Ethan pressed gently.

“I don’t know.”
Adam sighed and moved away from the railing, crossing to the open door.

Another feeling
washed over him, maybe an instinct? He didn’t want to go in. He never wanted to
go in. But he would. He needed to see what ghosts were inside this place, so he
moved past Ethan and stepped inside.

“Anything?” Ethan
asked.

“I was expecting
something to happen,” Adam confessed. “A memory, or a scent.”

“But nothing’s
there.”

“I know… my
bedroom was this one?” He pushed open the door to the front bedroom and stepped
inside. Critically he examined the contents.
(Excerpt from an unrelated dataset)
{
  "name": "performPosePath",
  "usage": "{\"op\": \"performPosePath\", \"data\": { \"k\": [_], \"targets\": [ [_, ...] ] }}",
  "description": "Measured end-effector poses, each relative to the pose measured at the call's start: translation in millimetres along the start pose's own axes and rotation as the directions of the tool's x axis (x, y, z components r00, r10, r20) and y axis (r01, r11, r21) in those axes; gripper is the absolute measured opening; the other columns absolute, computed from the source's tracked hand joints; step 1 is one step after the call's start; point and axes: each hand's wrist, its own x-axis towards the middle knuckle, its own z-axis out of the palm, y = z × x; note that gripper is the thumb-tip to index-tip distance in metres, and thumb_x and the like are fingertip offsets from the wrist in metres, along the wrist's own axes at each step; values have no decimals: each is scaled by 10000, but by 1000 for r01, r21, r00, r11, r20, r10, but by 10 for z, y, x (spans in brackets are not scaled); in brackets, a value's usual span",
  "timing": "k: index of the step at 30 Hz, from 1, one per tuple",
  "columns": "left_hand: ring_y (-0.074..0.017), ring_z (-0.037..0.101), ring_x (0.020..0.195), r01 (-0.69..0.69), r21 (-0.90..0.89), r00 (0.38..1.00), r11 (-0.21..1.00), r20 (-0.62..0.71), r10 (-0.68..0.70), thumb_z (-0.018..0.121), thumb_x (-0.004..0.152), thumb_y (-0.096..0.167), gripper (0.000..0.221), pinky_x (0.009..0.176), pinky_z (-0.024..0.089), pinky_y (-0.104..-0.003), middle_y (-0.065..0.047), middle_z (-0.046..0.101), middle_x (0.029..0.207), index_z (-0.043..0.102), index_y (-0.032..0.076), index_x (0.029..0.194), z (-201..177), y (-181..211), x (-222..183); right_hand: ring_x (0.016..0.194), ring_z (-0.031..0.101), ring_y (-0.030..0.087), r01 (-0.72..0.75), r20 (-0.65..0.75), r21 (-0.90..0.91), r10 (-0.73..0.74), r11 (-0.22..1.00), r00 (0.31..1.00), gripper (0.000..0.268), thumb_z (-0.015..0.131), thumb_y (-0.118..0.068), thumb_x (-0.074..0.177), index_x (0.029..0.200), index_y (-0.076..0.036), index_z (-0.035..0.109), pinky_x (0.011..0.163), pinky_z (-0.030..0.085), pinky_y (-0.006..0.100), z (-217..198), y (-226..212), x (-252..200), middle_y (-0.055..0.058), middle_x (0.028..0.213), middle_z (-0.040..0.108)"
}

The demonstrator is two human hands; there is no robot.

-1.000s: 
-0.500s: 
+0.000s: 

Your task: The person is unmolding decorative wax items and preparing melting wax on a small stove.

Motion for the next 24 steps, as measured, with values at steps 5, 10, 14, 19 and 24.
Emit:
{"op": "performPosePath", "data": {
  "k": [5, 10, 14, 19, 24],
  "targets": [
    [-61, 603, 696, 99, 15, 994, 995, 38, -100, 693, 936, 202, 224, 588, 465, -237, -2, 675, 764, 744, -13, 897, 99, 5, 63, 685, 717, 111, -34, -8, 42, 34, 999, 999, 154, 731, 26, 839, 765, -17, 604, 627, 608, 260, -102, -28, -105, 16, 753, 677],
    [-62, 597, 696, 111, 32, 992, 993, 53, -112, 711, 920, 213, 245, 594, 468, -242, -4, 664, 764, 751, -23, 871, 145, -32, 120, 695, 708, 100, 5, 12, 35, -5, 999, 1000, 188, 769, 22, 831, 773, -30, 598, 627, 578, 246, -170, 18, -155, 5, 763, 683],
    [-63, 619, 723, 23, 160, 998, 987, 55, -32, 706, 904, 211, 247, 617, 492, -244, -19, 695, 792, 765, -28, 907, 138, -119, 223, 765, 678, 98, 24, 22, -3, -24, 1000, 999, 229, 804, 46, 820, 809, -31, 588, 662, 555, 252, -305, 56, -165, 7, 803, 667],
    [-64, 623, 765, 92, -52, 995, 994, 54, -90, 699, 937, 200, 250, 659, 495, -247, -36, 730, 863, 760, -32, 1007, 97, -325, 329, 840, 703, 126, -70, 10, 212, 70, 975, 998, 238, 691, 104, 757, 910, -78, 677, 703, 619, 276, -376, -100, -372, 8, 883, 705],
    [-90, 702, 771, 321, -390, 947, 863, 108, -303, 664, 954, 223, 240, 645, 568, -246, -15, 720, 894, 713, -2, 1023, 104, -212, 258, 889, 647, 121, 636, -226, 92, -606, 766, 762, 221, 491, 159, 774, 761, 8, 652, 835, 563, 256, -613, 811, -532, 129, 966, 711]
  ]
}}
One small double bed—the iron
bedstead and mattress, with dark blue bedding. He guessed someone had taken the
time to do that when they found out he was coming home, because the room
smelled of laundry detergent. The drapes on the window were sapphire, the walls
held no posters, no sports trophies or toys from a forgotten childhood. But he instinctively
knew one thing: this had been his room.

Ethan said nothing
to confirm or deny it,
just
waited at the threshold with a carefully blank
expression on his face.

“This window looks
out on the path,” Adam murmured, leaning against the window frame and looking
beyond to the path that wound past the house. “I wanted the back room, but Cole
was the oldest and he chose that room. He’s a big guy, my brother, and he never
hurt me. He looked out for me. My dad… he hated us.” He had no idea where each
word he spoke came from, but he knew that truth was in every syllable. “I
remember one time, I tried to climb out this window—anything to get away—but I
could hear Dad hitting Cole, so I stayed.”

Ethan crossed to
stand next to him, placing a hand on his arm. He didn’t show surprise or
elation that a memory—albeit just the one horrible one—had filtered into Adam’s
head.

“I’m so tired of
remembering the shit things,” Adam admitted.

“I get that,” Ethan
said. Then he looked determined, like he wanted to replace the bad memories
with good ones. “You and Justin, you were alike in so many ways, then sometimes
so different. I remember when you told him you had feelings for me. It was a
Friday, and you and he had this camping trip all planned out for the weekend.”

“To the lake.” He
said this like it was fact, then shook his head. “No, I don’t know how I know
that.”

“You loved it up
there. You and Cole would spend hours away from the house, as many hours as you
could, really. Oliver Strachan was a man who was grieving, and turned into a mean
and moody drunk who used his hands more than his words.”

“No surprise I
wanted to escape, then. How did Justin take the news about us?”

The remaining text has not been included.